- WORK TO COMPLETE: Write the data out verbatim.

** THE DATA follows **

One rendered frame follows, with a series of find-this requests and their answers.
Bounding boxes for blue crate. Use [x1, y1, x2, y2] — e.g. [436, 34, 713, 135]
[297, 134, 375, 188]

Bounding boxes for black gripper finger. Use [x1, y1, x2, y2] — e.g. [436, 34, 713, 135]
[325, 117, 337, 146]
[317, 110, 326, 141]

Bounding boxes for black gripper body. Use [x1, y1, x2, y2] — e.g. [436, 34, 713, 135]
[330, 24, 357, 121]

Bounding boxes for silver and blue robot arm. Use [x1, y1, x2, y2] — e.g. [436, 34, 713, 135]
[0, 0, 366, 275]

** End of THE DATA **

- RESULT BELOW:
One rendered frame follows, with a series of find-this requests and their answers.
Bounding boxes for blue crate. Use [x1, y1, x2, y2] — e.g. [436, 34, 713, 135]
[297, 134, 375, 188]

Bounding boxes for black gripper finger. Use [x1, y1, x2, y2] — e.g. [436, 34, 713, 135]
[325, 117, 337, 146]
[317, 110, 326, 141]

Bounding boxes for black gripper body. Use [x1, y1, x2, y2] — e.g. [436, 34, 713, 135]
[330, 24, 357, 121]

Bounding boxes for silver and blue robot arm. Use [x1, y1, x2, y2] — e.g. [436, 34, 713, 135]
[0, 0, 366, 275]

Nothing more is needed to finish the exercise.